Samstag, 3. März 2012

Kriegsenkel sein (III). Antwort auf eine Frage

Auszug aus einem Interview:
Wie findet die Übertragung der Problematik der ersten Generation auf die zweite Generation statt?

Tja, das weiß ich nicht so genau… irgendwie scheinen sich da geheimnisvolle Prozesse abzuspielen. Ich selber bin ja darauf aufmerksam geworden, weil ich in meinem Leben auf „Verhaltensweisen“ oder „Gegebenheiten“ gestoßen bin, die irgendwie „schräg“ in mir liegen. Zu denen ich kein evidentes Verhältnis habe. Nicht verstehe, woher sie kommen, warum sie da sind, inwiefern sie zu mir gehören.

Und das ist natürlich ein delikates Thema. Es gibt eine Ebene auf der wir diese Art von Fragen natürlich nie beantworten können. (Weiß ich wer ich bin, warum ich so bin wie ich bin und wohin das alles führt?) Aber es gibt ein Gefühl, das ich für mich haben kann. Es ist wie ein Bild, das ich gleichzeitig sehe UND fühle. Und da gibt es Gegebenheiten, zu denen ich ein (wie auch immer geartetes) Verhältnis habe, aber auch „Dinge“, die irgendwie nicht schlüssig sind.

Vielleicht ein paar Beispiele: Ich werde oft gefragt, woher ich komme – auf Grund meines Aussehens und meiner Sprache. Und die Vermutungen reichen von Holland über England und Skandinavien sowie das Baltikum bis weit in den Osten nach Russland. Was geht von mir aus, dass mir diese Fragen gestellt werden? Ich habe immer in Deutschland gelebt, spreche wirklich gut Deutsch (!) und fühle mich auch sonst ziemlich deutsch… Das Verhältnis zu den Orten an denen ich gelebt habe und lebe ist allerdings aufschlussreich, denn da erlebe ich eine Beliebigkeit. Ich „komme“ zwar aus dem Ruhrgebiet, kann aber nicht sagen, dass das meine „Heimat“ wäre.

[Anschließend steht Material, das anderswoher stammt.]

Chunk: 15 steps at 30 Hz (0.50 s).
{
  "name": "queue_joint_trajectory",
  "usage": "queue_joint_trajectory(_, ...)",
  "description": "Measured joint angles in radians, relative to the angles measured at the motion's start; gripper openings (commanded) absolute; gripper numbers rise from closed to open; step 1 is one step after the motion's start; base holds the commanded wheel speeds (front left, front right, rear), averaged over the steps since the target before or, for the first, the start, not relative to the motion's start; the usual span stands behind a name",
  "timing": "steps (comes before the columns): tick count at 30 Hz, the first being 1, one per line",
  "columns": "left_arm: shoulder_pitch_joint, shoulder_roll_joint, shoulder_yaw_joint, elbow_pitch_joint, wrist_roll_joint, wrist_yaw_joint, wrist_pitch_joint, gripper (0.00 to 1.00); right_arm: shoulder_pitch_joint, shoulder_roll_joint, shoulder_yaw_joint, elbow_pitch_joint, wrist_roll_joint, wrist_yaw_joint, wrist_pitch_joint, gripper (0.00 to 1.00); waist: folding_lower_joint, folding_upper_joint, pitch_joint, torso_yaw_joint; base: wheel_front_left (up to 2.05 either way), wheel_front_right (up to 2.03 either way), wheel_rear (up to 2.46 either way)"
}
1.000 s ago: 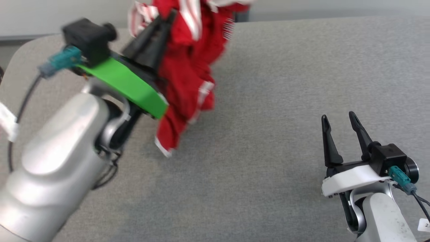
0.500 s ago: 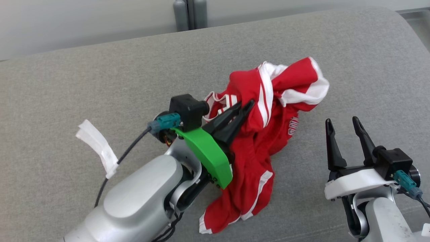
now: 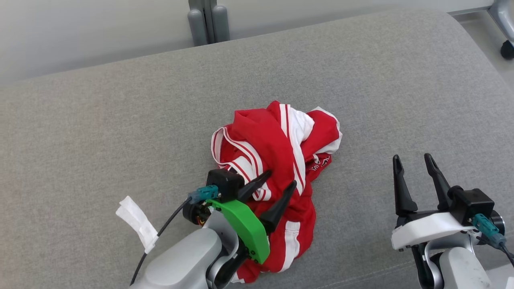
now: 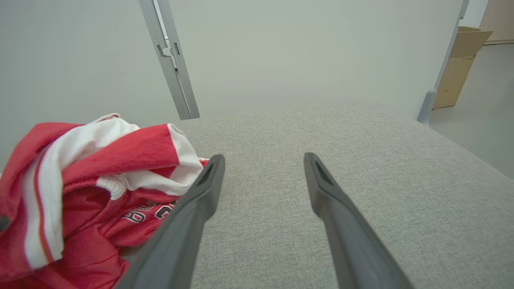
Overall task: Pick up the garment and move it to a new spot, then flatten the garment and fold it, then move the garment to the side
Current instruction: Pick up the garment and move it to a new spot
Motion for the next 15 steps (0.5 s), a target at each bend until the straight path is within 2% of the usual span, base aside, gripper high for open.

Mit den Begriffen „Heimat“ oder „Familientradition“ kann ich kaum ein Erleben verbinden sondern eher Sehnsüchte oder Wünsche. Es gibt eine starke Kraft in mir Beziehungen und Freundschaften zu pflegen und mich in diesem Netz zu bewegen. Das spielt sich aber auf der seelischen Ebene ab und nicht auf der irdischen. Es gibt eine leise Stimme in mir, die mir immer wieder zuraunt, dass das einzige, woran es sich halten lässt das Schicksalsnetzwerk ist, Verbindungen und Beziehungen sind wichtig – Besitz, traditionelle Werte oder Verankerungen spielen keine Rolle (bzw. dürfen besser keine Rolle spielen).

Durch den Blick auf die Kindheit meiner Kinder, an deren Gestaltung ich ja maßgeblich beteiligt war, stelle ich fest, welche meiner eigenen Sehnsüchte und Wünsche ich für sie verwirklichen konnte und wo die Grenzen dabei sind, welche Themen ich offenbar unbewusst übernommen und an sie weitergegeben habe. Warum habe ich nicht für eine „Heimat“ gesorgt? Warum gebe ich weiter, dass das Leben ein Kampf ist, den es durchzuhalten gilt…

Meine Eltern wurden durch ihre Kindheit geprägt, durch ihre Familienstrukturen und das Nachkriegsdeutschland mit dem politischen Aufwind in den 60er Jahren. Alle Gegebenheiten und Erlebnisse die nicht verarbeitet wurden, werden unbewusst transgenerational weitergegeben. Heute wird einem Kind eine Therapie zuteil, wenn es den Brand eines Hauses mitbekommen hat. Das war im Nachkriegsdeutschland nicht üblich (aber sicherlich notwendig!). Die Generation meiner Eltern hätte genügend Gründe gehabt, therapeutisch begleitet zu werden, um das aufzuarbeiten, was sie erlebt und erlitten hat.

Obwohl meine eigene Kindheit äußerlich so ganz anders verlief als die meiner Eltern, gibt es innerlich Parallelen. Darin zeigt sich die unbewusste Weitergabe. Das gleiche Phänomen sehe ich, in abgeschwächter Form auch für meine Kinder. Darum wird es Zeit, die Traumata des Krieges aufzuarbeiten. Wir wurden vom Schicksal wie ausgespuckt – irgendwo, irgendwie… Nun gilt es die Wunden wahrzunehmen, anzuschauen und möglichst auch zu heilen.